A friend of mine reported that she went to a Catholic Parish out of town while on vacation for Mass. She said that the priest received AFTER everyone else had received. Is this Mass valid? I have never heard that before.

Sadly I don't attend the parish in my town because the priest brings all the kids up to gather around the altar while he prays the prayer of consecration. At no time does he have them kneel, bow, or anything. They just stand there. Then he adds things in, sort of winging the prayer. It drives me crazy. Then he tells everyone to hold hands during the Lord's Prayer which I will not do. Where is the Bishop???


#2

[quote="Irishgal49, post:1, topic:306883"]
A friend of mine reported that she went to a Catholic Parish out of town while on vacation for Mass. She said that the priest received AFTER everyone else had received. Is this Mass valid? I have never heard that before.

Sadly I don't attend the parish in my town because the priest brings all the kids up to gather around the altar while he prays the prayer of consecration. At no time does he have them kneel, bow, or anything. They just stand there. Then he adds things in, sort of winging the prayer. It drives me crazy. Then he tells everyone to hold hands during the Lord's Prayer which I will not do. Where is the Bishop???

[/quote]

The priest should not be receiving after everyone else has received. But that would not be enough to make the Mass invalid.


#3

I remember sometime ago I had a chat with our parish priest about validity and Mass. He explained to me that the Mass cannot be invalid. He said that the terms 'valid' and 'invalid' cannot be applied to a liturgy and the Mass is a liturgy. Valid means that something has taken effect so if Mass has been celebrated how could it be invalid, i.e. not have happened.

When Mass is celebrated the sacrament of the Eucharist takes place. When the priest celebrates Mass the bread and wine become the body and blood of Christ. That action can be valid (has effect) or invalid (nothing happens).
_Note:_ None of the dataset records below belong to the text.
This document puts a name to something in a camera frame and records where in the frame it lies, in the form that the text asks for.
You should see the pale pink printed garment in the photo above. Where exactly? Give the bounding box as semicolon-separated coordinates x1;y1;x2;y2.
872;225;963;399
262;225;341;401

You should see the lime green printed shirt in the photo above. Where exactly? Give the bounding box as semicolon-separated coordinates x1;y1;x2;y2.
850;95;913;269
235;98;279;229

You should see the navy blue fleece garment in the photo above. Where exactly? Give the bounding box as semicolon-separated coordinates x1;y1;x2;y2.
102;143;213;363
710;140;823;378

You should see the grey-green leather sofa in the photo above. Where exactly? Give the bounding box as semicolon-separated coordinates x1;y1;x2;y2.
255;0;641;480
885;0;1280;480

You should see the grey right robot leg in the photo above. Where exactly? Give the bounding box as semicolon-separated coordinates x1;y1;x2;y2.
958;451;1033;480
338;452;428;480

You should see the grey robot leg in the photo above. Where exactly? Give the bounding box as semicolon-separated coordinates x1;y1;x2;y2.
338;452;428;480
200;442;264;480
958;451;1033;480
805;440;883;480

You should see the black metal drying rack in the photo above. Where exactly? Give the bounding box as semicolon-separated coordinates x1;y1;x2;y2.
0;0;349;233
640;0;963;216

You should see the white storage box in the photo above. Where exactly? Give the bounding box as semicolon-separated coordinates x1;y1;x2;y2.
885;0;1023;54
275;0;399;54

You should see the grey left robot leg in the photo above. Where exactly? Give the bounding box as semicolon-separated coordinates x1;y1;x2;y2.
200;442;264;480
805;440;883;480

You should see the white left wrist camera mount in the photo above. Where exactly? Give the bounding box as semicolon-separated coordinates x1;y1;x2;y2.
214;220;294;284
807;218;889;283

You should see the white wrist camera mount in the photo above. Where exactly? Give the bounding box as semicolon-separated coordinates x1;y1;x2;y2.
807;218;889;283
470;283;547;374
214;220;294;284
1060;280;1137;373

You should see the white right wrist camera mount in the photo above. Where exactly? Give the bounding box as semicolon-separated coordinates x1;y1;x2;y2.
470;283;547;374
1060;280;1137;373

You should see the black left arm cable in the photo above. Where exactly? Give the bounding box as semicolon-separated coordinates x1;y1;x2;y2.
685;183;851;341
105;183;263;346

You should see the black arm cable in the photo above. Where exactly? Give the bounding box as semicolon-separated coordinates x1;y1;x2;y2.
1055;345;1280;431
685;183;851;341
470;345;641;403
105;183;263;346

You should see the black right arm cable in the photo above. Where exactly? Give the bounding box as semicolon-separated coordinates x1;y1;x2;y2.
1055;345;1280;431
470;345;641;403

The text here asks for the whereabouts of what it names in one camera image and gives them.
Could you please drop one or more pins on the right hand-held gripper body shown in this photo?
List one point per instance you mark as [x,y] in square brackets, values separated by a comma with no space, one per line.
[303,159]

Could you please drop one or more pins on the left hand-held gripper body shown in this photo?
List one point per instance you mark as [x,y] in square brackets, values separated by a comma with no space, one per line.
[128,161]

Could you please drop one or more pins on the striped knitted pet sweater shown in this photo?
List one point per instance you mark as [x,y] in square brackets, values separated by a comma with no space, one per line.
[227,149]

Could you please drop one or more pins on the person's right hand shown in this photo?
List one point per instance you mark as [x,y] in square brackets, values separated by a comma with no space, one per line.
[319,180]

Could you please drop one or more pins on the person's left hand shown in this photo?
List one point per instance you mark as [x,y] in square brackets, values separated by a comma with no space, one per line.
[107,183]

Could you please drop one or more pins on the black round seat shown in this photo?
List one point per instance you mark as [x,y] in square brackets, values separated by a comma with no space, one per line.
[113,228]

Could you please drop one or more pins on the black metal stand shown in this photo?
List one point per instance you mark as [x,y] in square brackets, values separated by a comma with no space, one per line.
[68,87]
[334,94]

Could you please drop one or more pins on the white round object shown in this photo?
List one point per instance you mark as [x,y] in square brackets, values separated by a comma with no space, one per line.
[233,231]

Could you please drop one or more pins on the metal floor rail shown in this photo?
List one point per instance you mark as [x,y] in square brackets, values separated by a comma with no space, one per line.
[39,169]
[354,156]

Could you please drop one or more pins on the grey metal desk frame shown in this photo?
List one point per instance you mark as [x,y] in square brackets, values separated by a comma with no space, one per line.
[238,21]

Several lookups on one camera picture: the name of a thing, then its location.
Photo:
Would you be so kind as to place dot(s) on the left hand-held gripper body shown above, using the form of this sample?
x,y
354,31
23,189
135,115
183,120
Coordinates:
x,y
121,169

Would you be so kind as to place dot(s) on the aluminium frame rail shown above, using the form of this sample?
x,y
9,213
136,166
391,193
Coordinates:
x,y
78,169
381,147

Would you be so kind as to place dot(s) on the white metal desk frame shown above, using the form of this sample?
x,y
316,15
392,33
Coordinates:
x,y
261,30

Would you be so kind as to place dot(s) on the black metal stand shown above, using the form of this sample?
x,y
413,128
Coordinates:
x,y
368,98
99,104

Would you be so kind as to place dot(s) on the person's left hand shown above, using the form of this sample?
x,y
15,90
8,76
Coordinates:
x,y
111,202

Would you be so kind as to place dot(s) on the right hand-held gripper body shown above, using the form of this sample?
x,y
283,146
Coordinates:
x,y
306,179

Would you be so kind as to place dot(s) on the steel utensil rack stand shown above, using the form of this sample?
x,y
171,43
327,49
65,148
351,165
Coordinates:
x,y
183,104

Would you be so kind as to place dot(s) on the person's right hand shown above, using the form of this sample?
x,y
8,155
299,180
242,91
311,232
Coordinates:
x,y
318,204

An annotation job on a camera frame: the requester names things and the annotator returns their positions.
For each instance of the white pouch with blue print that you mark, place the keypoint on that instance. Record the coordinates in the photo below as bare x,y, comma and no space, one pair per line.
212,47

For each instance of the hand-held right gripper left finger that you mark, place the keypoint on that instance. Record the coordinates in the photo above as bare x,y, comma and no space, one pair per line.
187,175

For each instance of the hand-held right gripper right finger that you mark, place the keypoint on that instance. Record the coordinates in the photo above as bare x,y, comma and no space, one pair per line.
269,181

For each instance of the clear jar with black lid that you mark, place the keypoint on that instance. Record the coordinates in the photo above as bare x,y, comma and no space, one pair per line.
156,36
There are rubrics that tell us how to celebrate Mass. The rubrics are a form of church law. If the rubrics are not followed church law is not followed so Mass can be described as illicit (church laws broken).


#4

[quote="St_Stephen, post:3, topic:306883"]
I remember sometime ago I had a chat with our parish priest about validity and Mass. He explained to me that the Mass cannot be invalid. He said that the terms 'valid' and 'invalid' cannot be applied to a liturgy and the Mass is a liturgy. Valid means that something has taken effect so if Mass has been celebrated how could it be invalid, i.e. not have happened.

When Mass is celebrated the sacrament of the Eucharist takes place. When the priest celebrates Mass the bread and wine become the body and blood of Christ. That action can be valid (has effect) or invalid (nothing happens).
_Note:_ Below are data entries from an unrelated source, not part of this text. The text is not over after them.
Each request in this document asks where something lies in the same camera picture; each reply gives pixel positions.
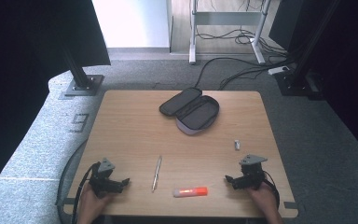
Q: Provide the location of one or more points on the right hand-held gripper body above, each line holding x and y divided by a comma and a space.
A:
252, 174

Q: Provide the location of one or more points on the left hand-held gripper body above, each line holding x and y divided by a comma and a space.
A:
103, 182

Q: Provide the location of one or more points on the clear white pen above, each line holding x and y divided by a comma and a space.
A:
156, 173

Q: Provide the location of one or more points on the person's left hand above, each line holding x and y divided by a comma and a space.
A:
93, 202

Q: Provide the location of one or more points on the person's right hand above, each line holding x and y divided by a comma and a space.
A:
262, 197

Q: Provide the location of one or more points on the small white eraser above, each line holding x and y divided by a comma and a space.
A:
237, 145

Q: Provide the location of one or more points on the orange glue stick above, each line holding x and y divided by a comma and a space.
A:
190, 192

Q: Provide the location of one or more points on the open black pencil case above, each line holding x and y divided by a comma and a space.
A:
195, 113

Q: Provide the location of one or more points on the black metal stand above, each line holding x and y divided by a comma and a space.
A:
84, 84
298, 82

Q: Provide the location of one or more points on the white power strip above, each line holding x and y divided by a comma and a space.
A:
278, 70

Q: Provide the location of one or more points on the black curtain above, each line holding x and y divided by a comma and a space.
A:
21, 68
348, 62

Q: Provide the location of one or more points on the white panel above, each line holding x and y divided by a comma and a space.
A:
133, 21

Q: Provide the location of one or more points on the white desk frame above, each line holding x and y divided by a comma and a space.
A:
227, 18
There are rubrics that tell us how to celebrate Mass. The rubrics are a form of church law. If the rubrics are not followed church law is not followed so Mass can be described as illicit (church laws broken).

[/quote]

Technically, this is correct. There is no such thing as an invalid Mass. Mass, by definition, is a valid confection of the Eucharist. And, I'm assuming the priest is also having a proper understanding that the sacraments work ex opere operato. In other words, if the right minister has the right intention, with the right "stuff," and says the right words, then the sacrament happens. But, to suggest that we can do nothing to render the Eucharist invalid is wrong.

For instance, a layman can try to celebrate Mass. He can say the right words, with the right intention, and using the right stuff. But, because he is not a priest, it would be invalid. And, the priest is correct. This faux action would not be Mass.

However, we always assume validity. For example, with marriages, the Church assumes validity until a given marriage is shown to be invalid. We have to quite sure that something is invalid before declaring it. So, to the OP, I would follow the guidance of the Church. Assume that your friend attended a valid Mass. But, this priest is not being faithful. Pray, and maybe fast, for him.


#5

[quote="buc_fan33, post:4, topic:306883"]
Technically, this is correct. There is no such thing as an invalid Mass. Mass, by definition, is a valid confection of the Eucharist. And, I'm assuming the priest is also having a proper understanding that the sacraments work ex opere operato. In other words, if the right minister has the right intention, with the right "stuff," and says the right words, then the sacrament happens. But, to suggest that we can do nothing to render the Eucharist invalid is wrong.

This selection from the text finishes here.